NetEase (网易) denies reports it will replace all outsourced workers with AI
NetEase (网易) has pushed back against recent claims that it plans to replace all outsourced staff with artificial intelligence. It has been reported that social media posts and some outlets alleged a wholesale switch to AI-driven labor across the company. NetEase told reporters those accounts are untrue and that the headlines overstate the situation.
What NetEase said
The company said recent personnel changes stem from routine business adjustments and normal staff turnover across certain projects, and involve the optimization of some outsourced roles that have basic, repetitive skill requirements. It said those changes are part of project-level restructuring rather than a company-wide program to eliminate outsourced workers. The clarification was reported by TechNode, which first covered the dispute.
Why it matters
NetEase is one of China’s largest gaming and internet firms; outsourced roles — from game testing and customer service to moderation and localization — are a common part of the sector’s labor model. With AI tools improving fast, fears about mass displacement have become a flashpoint for workers and regulators alike. Will automation reshape those jobs? Possibly over time, but for now NetEase’s public denial cools talk of an immediate, blanket replacement.

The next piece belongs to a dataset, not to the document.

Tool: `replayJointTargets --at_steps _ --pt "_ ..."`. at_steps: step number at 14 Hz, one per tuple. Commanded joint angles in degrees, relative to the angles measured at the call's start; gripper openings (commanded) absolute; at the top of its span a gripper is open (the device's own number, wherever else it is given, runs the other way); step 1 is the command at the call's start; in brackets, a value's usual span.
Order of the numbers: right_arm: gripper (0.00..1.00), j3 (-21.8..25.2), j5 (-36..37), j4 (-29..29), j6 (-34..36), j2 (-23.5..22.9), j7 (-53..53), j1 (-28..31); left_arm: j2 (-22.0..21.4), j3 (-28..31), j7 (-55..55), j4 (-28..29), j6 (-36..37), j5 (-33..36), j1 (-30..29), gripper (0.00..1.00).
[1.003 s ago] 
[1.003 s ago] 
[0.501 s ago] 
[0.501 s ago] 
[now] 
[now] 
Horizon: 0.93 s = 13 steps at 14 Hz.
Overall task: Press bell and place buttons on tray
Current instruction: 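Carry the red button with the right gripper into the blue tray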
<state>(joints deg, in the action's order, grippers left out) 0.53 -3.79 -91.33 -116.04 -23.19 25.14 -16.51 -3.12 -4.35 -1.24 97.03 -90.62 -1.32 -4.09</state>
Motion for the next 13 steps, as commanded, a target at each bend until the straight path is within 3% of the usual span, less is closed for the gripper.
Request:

The episode also sits inside a wider geopolitical backdrop: Chinese firms are racing to integrate AI while Beijing presses companies to keep employment stable, and Western export limits on advanced chips complicate how quickly Chinese tech firms can scale AI infrastructure. Reportedly, many firms are focusing on augmenting staff with AI rather than outright substitution — a nuance that matters for workers, regulators and investors watching China’s tech ecosystem.